(Stored entries)
== Segment start ==

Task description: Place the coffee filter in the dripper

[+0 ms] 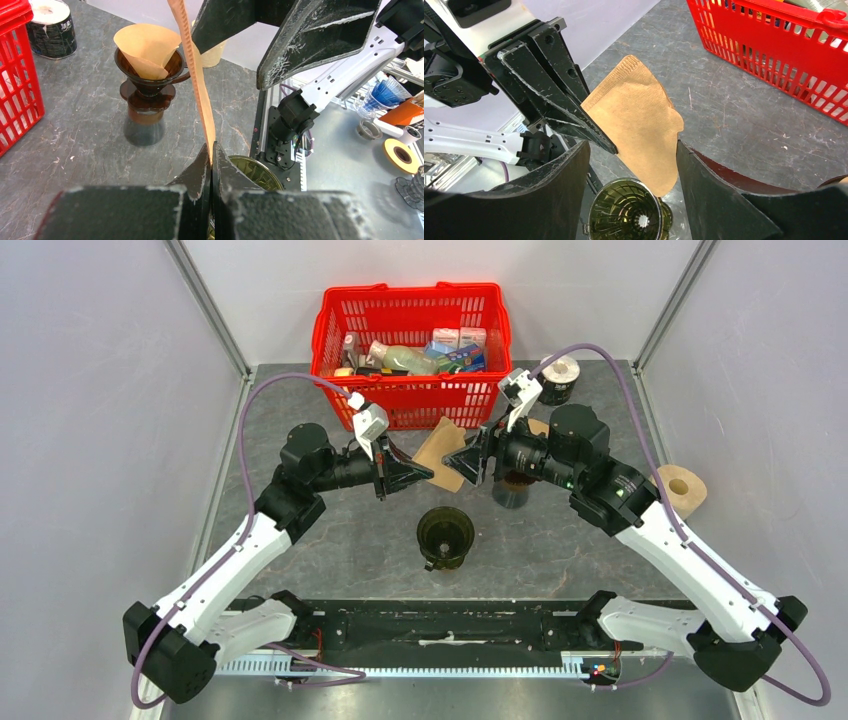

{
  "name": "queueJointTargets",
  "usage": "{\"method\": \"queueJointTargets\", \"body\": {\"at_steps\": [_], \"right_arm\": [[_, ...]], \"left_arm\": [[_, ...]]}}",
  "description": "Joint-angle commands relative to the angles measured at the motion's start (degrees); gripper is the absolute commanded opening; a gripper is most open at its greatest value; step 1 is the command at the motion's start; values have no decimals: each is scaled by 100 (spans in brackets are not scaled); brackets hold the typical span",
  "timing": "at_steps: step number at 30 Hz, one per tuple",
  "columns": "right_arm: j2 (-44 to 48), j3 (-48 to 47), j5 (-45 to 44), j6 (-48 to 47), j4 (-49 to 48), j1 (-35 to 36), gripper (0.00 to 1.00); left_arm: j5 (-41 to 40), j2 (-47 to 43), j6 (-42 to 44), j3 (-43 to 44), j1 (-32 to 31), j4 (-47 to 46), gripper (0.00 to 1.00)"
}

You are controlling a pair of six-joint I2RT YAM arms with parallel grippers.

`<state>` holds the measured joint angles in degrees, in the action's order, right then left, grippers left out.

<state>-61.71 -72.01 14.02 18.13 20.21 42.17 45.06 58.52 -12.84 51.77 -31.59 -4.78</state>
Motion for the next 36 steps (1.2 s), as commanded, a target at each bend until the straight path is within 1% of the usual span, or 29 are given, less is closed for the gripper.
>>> {"method": "queueJointTargets", "body": {"at_steps": [1,12,16,22,23,25,27,30,32,33,36], "right_arm": [[131,20,198,110,-224,9,72],[-31,-39,611,226,-283,10,69],[-143,-93,236,111,-183,9,69],[-294,-137,-4,98,-189,9,62],[-322,-143,-53,98,-189,4,59],[-350,-148,-237,107,-215,9,50],[-369,-148,-436,103,-220,10,35],[-394,-147,-622,43,-247,10,17],[-414,-151,-632,-14,-281,10,3],[-424,-144,-663,-40,-291,6,0],[-420,-97,-762,-123,-340,9,0]], "left_arm": [[-76,-2,92,88,4,-129,2],[-61,70,102,132,4,-118,2],[44,20,149,98,4,-129,2],[157,-83,210,19,4,-199,2],[204,-87,220,18,4,-199,2],[249,-103,230,9,4,-208,2],[232,-115,229,0,-2,-217,2],[232,-121,238,-9,4,-217,2],[258,-125,247,-13,4,-217,2],[272,-122,255,-15,-2,-217,2],[297,-148,282,-43,4,-217,2]]}}
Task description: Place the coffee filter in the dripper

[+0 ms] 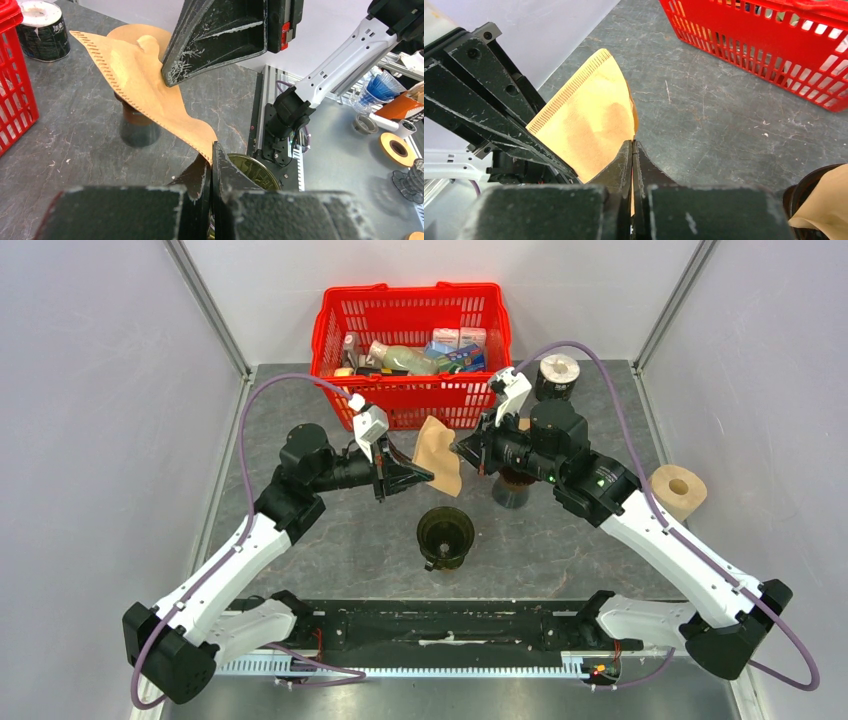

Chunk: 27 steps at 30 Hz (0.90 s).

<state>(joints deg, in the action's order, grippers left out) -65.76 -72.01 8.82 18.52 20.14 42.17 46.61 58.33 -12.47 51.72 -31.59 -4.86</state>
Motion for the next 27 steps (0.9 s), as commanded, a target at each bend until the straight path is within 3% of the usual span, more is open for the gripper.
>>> {"method": "queueJointTargets", "body": {"at_steps": [1,7,13,21,27], "right_arm": [[-1,-74,-246,-197,-366,10,0],[62,55,946,-113,-752,10,0],[-261,-60,2460,559,-1149,10,0],[-552,-71,2598,743,-1382,10,0],[-296,3,2086,509,-1134,10,0]], "left_arm": [[98,-140,237,-40,4,-197,2],[-468,-5,93,114,4,36,5],[-252,250,-32,335,4,-5,2],[-314,-27,-46,121,3,-173,2],[-389,-92,-1,27,4,-173,2]]}}
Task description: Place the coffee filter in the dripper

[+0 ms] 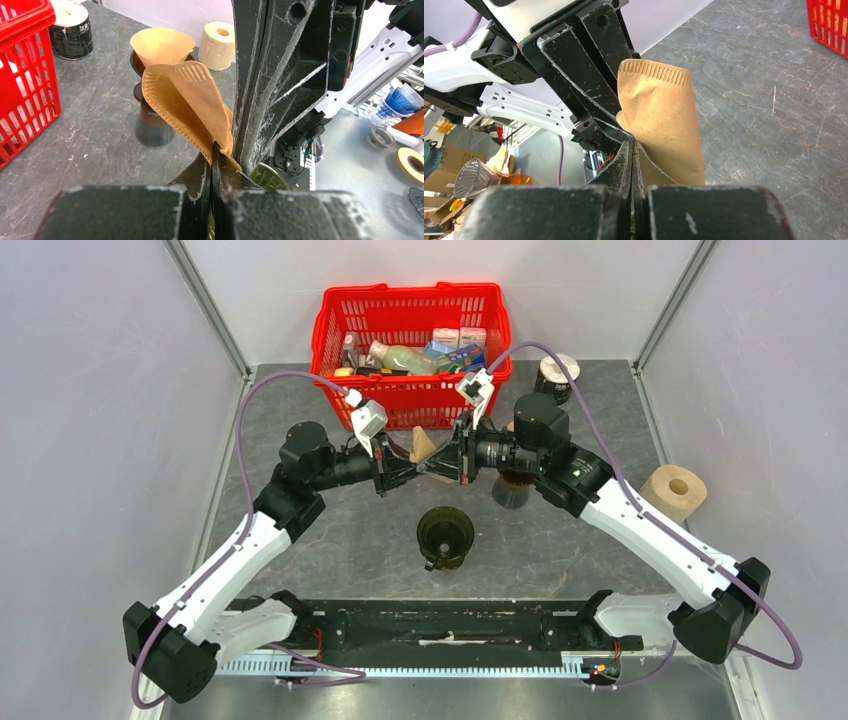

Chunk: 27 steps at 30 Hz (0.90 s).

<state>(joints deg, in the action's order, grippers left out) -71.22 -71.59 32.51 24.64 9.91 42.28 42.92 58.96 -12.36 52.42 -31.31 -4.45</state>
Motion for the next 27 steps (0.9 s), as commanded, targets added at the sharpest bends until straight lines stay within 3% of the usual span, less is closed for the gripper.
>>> {"method": "queueJointTargets", "body": {"at_steps": [1,7,12,16,27], "right_arm": [[360,7,-464,-155,-70,-1,9],[1181,289,-1570,-589,264,-2,54],[1643,483,-2411,-813,472,1,79],[1731,453,-2569,-891,684,-1,97],[1109,217,-1581,-674,553,-1,97]], "left_arm": [[-20,-165,1,-56,-24,-214,2],[-40,-285,120,-194,-25,-214,2],[23,-417,260,-294,-29,-245,2],[15,-434,280,-313,-29,-267,2],[-72,-340,225,-226,-26,-234,2]]}}
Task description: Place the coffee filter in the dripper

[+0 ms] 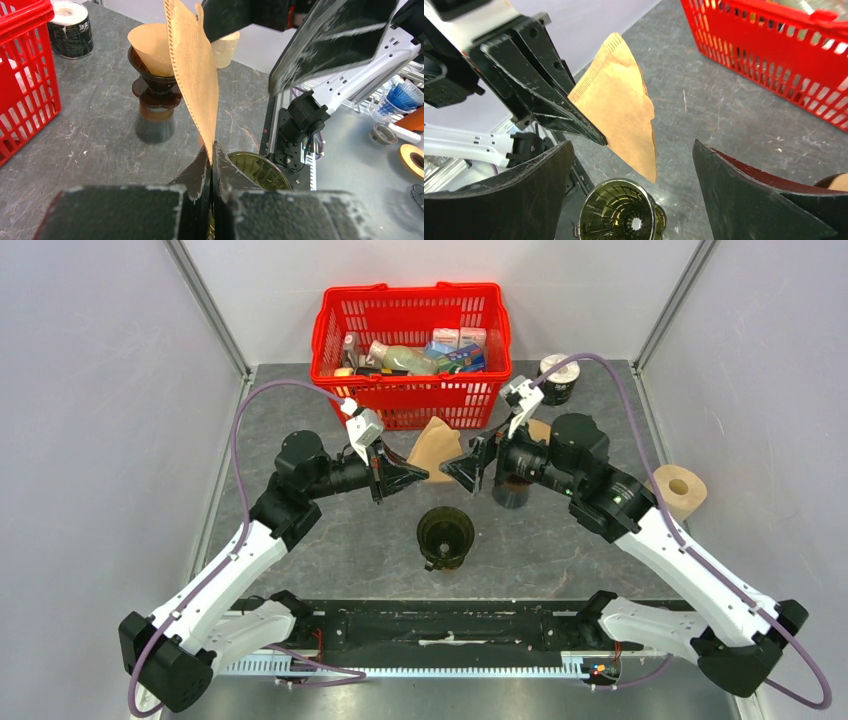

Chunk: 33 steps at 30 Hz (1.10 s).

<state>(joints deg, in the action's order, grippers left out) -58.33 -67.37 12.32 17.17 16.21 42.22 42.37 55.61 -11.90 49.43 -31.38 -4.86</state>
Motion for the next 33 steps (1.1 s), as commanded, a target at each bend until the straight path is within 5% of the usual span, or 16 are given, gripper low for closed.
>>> {"method": "queueJointTargets", "body": {"at_steps": [1,33], "right_arm": [[-204,-214,543,75,-100,6,97],[-71,-168,689,209,-138,6,97]], "left_arm": [[-39,-6,179,76,-18,-175,2],[-239,79,231,166,-18,10,2]]}}
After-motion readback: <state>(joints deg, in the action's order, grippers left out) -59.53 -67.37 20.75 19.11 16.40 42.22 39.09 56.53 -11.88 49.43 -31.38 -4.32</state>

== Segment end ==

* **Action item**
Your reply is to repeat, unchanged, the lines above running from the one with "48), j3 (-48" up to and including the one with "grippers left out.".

* **Exercise answer**
  "columns": "right_arm: j2 (-44 to 48), j3 (-48 to 47), j5 (-45 to 44), j6 (-48 to 47), j4 (-49 to 48), j1 (-35 to 36), gripper (0.00 to 1.00); left_arm: j5 (-41 to 40), j2 (-47 to 43), j6 (-42 to 44), j3 (-43 to 44), j1 (-32 to 31), j4 (-47 to 46), gripper (0.00 to 1.00)"
}

You are controlling a pair of six-joint I2RT YAM arms with parallel grippers.

`<state>` holds the measured joint angles in degrees, in the action's order, right then left, grippers left out.

The exercise has been fully completed.